Cuban President Raul Castro on Friday said that Donald Trump's hardline stance towards the country marks "a setback" in relations with the United States after ties were gradually restored in 2015.
"The announcements made by the current president... mean a setback in bilateral relations," Castro said in remarks, broadcast on state television, at the closing of the first session of Cuba's Parliament.
Castro criticized Trump's partial rollback of his predecessor Barack Obama's rapprochement with the communist island in comments made less than a week before the second anniversary of Havana embassy's reopening in Washington on July 20.
The remarks came after Trump in June -- standing before a crowd of anti-Castro activists in Miami's Little Havana -- announced tightened rules for Americans traveling to Cuba, banned ties with a military-run tourism firm and reaffirmed the existing US trade embargo.
The US president framed his measures as a move against a "cruel and brutal" regime, saying progress on bilateral relations would be hinged on concessions related to human rights.
Castro, 86, called the new measures a toughening of the US embargo against the island, imposed since 1962, saying they evoked "an old and hostile rhetoric that characterized the Cold War."
He also denounced "the manipulation" of Cuba over human rights issues.
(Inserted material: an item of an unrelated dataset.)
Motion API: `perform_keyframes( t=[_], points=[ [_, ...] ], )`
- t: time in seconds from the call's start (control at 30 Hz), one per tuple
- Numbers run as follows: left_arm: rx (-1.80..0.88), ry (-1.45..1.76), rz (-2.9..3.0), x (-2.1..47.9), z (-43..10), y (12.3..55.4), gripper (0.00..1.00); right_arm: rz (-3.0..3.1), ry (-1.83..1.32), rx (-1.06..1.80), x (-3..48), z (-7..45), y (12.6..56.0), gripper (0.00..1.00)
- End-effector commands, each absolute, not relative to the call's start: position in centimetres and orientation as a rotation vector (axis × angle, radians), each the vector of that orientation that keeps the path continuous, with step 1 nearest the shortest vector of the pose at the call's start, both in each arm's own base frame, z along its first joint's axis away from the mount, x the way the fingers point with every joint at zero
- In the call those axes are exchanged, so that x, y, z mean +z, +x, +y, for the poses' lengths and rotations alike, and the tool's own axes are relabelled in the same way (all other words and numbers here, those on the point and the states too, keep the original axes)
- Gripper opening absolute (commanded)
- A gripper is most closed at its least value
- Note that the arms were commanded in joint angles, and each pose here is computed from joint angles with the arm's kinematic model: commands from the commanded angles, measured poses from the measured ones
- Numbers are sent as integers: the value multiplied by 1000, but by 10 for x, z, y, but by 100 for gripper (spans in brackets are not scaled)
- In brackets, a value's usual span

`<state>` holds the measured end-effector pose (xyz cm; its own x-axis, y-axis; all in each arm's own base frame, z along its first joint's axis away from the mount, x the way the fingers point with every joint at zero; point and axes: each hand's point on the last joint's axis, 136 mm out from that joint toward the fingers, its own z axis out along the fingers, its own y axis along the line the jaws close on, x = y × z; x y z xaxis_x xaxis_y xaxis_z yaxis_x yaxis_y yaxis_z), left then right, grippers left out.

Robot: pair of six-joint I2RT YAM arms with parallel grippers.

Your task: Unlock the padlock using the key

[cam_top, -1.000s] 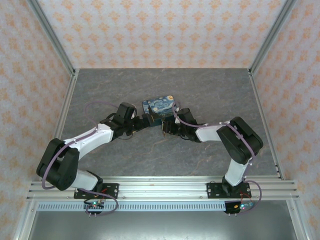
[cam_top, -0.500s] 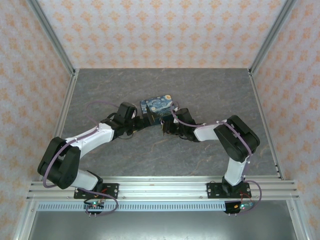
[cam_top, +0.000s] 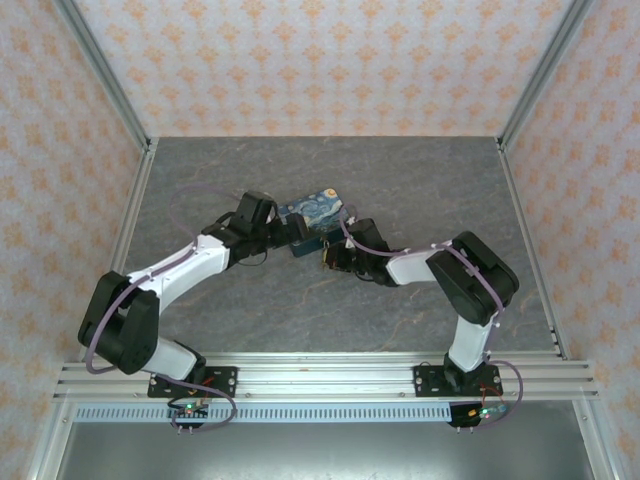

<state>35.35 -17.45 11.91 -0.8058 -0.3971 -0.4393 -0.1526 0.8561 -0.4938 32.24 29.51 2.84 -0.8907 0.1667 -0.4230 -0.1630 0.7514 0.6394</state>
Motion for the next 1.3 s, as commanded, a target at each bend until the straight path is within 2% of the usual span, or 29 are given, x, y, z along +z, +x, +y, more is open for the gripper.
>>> perform_keyframes(
  t=[0.0,0.37,0.93,1.27],
  points=[
    [-415,-387,2521,110,-156,355,100,2534,101,893,14,277,315,0],
    [-59,-307,2505,104,-151,363,100,2534,167,872,11,265,310,0],
    [30,-306,2544,70,-152,355,100,2515,221,892,13,262,313,0],
    [6,-293,2575,57,-155,347,100,2426,338,1069,32,280,327,0]
  ],
)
"Cuba has much to be proud of, and it does not have to receive lessons from the United States or anyone else," he said during the session, which international press does not have access to.
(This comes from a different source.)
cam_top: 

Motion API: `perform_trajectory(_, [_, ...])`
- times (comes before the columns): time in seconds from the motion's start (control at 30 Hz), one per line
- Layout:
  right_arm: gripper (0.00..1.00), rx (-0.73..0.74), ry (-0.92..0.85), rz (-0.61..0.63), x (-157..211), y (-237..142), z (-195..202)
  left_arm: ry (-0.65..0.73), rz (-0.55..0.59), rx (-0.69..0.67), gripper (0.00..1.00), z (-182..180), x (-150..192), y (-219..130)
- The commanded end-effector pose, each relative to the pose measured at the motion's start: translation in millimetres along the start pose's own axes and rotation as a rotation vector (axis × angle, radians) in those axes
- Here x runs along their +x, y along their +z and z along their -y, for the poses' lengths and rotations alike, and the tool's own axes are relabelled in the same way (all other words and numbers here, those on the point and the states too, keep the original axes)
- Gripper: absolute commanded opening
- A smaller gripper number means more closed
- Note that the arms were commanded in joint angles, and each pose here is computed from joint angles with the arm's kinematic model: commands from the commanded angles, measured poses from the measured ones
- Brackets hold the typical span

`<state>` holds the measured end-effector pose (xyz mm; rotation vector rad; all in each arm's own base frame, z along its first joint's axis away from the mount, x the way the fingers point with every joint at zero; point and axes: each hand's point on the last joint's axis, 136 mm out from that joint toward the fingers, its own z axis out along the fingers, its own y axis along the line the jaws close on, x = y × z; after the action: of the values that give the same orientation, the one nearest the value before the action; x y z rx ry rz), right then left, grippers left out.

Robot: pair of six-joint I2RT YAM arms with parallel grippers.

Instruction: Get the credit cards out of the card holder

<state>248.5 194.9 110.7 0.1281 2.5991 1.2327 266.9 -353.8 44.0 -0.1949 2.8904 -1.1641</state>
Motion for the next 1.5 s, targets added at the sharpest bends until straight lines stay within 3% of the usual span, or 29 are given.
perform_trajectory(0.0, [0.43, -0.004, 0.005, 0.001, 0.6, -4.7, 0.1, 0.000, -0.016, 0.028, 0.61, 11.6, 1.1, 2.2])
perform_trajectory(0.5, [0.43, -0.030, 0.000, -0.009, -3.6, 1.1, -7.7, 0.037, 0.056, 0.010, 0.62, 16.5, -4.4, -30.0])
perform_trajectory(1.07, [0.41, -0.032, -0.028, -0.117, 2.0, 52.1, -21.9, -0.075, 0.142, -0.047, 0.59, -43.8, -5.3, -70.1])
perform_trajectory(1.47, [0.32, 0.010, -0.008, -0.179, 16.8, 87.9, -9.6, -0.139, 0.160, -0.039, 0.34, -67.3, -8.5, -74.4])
"Any strategy that seeks to destroy the revolution, whether through coercion or pressure or through subtle methods, will fail," he said.
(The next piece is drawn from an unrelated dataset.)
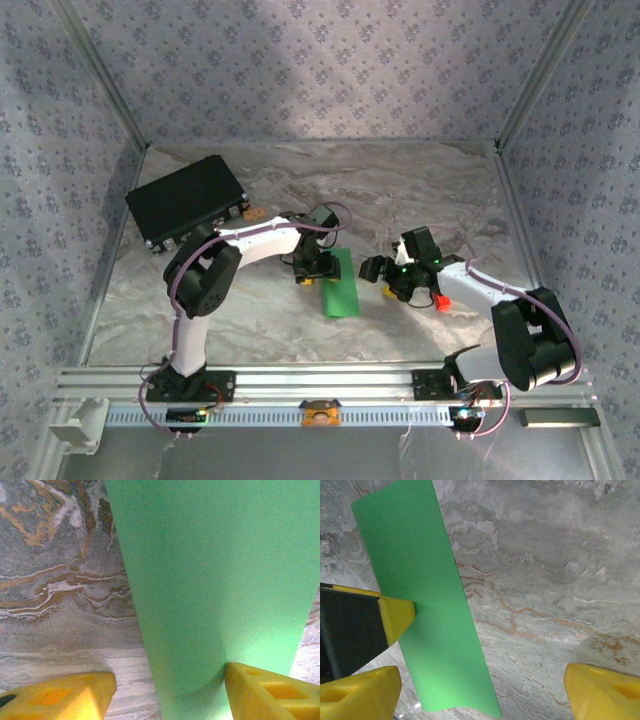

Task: Fold a paper plane with a square sheet of paper (pick it up from the middle)
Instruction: First fold the square sheet of paper in half at the center of the table, then hold the square sheet of paper at the center of the table.

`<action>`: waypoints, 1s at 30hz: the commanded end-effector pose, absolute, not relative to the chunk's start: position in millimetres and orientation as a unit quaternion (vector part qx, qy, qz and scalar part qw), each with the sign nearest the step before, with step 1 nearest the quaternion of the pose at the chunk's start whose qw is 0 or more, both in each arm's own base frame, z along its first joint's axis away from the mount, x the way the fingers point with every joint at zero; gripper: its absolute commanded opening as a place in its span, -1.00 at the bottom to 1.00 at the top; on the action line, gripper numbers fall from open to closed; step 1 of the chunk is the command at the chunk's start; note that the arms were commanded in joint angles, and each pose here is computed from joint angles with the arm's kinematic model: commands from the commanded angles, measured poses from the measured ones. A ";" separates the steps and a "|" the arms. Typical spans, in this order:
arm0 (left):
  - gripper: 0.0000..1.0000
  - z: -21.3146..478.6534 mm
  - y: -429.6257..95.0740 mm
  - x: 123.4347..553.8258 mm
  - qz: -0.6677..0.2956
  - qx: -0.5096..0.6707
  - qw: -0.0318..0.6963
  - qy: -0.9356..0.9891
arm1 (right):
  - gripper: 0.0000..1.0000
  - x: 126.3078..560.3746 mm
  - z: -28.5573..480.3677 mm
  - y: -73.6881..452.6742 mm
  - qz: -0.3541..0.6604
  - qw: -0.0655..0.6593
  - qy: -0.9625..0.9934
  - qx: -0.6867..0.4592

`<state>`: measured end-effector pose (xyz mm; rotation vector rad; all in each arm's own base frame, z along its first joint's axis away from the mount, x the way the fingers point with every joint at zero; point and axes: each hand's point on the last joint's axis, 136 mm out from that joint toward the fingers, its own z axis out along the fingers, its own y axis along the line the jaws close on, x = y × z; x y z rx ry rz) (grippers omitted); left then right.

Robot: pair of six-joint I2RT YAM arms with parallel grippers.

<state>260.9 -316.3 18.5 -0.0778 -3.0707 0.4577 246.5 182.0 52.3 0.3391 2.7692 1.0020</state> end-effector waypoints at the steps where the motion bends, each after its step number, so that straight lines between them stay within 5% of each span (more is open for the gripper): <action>1: 0.27 -41.9 -316.7 266.7 0.123 -0.033 0.005 -0.992 | 0.73 250.6 58.4 186.6 0.340 0.091 0.930 0.105; 25: 0.22 -42.9 -318.8 270.0 0.124 -0.064 0.009 -0.990 | 0.73 249.9 58.9 187.0 0.340 0.091 0.930 0.103; 30: 0.22 -43.2 -318.7 269.8 0.125 -0.061 0.010 -0.990 | 0.49 250.0 64.2 195.0 0.358 0.094 0.925 0.085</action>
Castro -- who will leave the Cuban presidency in February 2018 -- reiterated his willingness to continue "respectful dialogue" and negotiate bilateral issues "on the basis of equality" and recognition of "the sovereignty and independence of our country."
The original Cuban government response to Trump's declaration was restrained, expressing rejection of the tightened policy but emphasizing openness to continuing "respectful" negotiation.